Chunking Strategies for LLM applications

In the context of building LLM-related applications, chunking is the process of breaking down large pieces of text into smaller segments. It’s an essential technique that helps optimize the relevance of the content we get back from a vector database once we use the LLM to embed content. In this blog post, we’ll explore if and how it helps improve efficiency and accuracy in LLM-related applications.

As we know, any content that we index in Pinecone needs to be embedded first. The main reason for chunking is to ensure we’re embedding a piece of content with as little noise as possible that is still semantically relevant.
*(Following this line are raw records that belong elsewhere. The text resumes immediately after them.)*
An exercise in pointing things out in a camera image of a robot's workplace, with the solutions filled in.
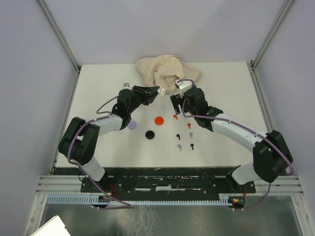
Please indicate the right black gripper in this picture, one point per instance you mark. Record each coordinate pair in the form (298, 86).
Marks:
(176, 100)

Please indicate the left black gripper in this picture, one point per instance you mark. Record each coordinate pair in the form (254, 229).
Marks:
(148, 94)

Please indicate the white charging case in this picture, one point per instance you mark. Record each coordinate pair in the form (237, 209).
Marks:
(161, 91)

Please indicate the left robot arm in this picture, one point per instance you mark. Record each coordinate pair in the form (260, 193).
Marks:
(80, 138)

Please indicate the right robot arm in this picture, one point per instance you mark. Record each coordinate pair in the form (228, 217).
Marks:
(270, 154)

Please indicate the red charging case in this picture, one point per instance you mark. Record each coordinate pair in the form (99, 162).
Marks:
(159, 120)

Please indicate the purple charging case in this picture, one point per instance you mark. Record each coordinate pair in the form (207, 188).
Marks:
(132, 125)

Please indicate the black charging case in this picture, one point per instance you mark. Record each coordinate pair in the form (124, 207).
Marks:
(150, 134)

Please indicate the beige crumpled cloth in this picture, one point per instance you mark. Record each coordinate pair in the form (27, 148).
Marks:
(164, 70)

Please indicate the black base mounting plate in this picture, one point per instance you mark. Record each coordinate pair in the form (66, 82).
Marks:
(171, 184)

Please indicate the white paper sheet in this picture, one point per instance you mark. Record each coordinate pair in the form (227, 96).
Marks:
(54, 227)

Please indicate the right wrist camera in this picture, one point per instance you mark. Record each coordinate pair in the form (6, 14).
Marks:
(184, 84)

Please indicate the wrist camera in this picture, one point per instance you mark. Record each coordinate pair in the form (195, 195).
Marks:
(184, 84)
(126, 86)

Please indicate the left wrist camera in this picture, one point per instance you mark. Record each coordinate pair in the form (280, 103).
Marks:
(126, 86)

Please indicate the right aluminium frame post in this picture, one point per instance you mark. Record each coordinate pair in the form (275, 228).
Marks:
(273, 31)

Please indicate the aluminium frame post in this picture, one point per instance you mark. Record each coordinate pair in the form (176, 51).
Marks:
(58, 33)
(273, 31)

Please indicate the left aluminium frame post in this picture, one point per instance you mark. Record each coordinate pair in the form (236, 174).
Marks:
(58, 33)

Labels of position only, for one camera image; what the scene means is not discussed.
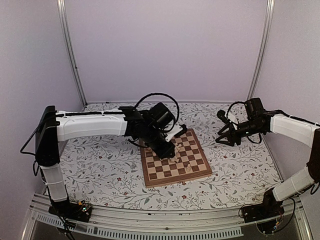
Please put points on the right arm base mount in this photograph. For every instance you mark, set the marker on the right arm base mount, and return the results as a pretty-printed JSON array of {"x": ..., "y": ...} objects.
[{"x": 267, "y": 209}]

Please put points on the right aluminium frame post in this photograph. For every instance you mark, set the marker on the right aluminium frame post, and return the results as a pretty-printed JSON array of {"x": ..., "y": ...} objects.
[{"x": 270, "y": 4}]

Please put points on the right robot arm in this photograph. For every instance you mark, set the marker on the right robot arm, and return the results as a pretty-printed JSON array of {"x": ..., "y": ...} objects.
[{"x": 261, "y": 122}]

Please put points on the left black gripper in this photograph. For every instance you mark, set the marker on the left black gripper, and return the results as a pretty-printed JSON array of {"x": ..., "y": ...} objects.
[{"x": 165, "y": 154}]

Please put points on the aluminium frame post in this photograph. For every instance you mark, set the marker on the aluminium frame post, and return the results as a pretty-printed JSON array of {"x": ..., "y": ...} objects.
[
  {"x": 61, "y": 6},
  {"x": 270, "y": 4}
]

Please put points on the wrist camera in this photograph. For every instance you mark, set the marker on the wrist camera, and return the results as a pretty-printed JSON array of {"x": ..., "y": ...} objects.
[
  {"x": 227, "y": 117},
  {"x": 178, "y": 130}
]

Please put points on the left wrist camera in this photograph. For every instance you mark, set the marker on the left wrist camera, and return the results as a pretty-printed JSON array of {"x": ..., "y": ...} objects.
[{"x": 178, "y": 130}]

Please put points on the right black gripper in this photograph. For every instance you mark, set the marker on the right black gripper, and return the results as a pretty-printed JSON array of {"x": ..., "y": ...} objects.
[{"x": 231, "y": 135}]

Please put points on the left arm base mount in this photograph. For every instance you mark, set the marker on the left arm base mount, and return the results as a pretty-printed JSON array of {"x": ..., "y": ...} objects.
[{"x": 71, "y": 210}]

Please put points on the floral patterned table mat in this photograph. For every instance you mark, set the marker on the floral patterned table mat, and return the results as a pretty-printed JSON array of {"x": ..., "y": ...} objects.
[{"x": 241, "y": 174}]

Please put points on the wooden chess board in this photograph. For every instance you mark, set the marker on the wooden chess board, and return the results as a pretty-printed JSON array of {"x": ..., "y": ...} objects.
[{"x": 162, "y": 172}]

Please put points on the front aluminium rail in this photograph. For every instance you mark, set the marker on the front aluminium rail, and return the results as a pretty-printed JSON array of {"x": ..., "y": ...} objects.
[{"x": 109, "y": 223}]

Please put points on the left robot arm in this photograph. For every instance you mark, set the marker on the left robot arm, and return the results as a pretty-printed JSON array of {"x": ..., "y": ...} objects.
[{"x": 107, "y": 169}]

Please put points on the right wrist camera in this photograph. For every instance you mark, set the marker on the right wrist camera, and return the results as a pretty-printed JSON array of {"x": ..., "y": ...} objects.
[{"x": 227, "y": 117}]

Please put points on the left aluminium frame post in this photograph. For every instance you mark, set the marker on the left aluminium frame post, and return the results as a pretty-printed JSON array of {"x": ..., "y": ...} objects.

This is a companion discussion topic for the original entry at
1 Like

I’ve built a “talk with your books” chatbot using this chunking approach and Pinecone. A fork of GitHub - mayooear/gpt4-pdf-chatbot-langchain: GPT4 & LangChain Chatbot for large PDF docs

A big problem here is that the bot cannot summarize a book or any large document because it only sees 1-2 chunks at a time. It can answer questions as long as the answer is fully contained inside a chunk, but not more than that. Are there any approaches to chunking that will allow a model to be able to “digest” a large document?


Hi, one way is to make smaller chunks and concatenate top-k before feeding them to the LLM. Even this approach is limited by the context length of the LLM. If the document is very large, I suppose currently the only method is to fine-tune the LLM on it.

1 Like

Thanks, both of those approaches sound good!

How do you think your model would perform with summarization instead of chunking?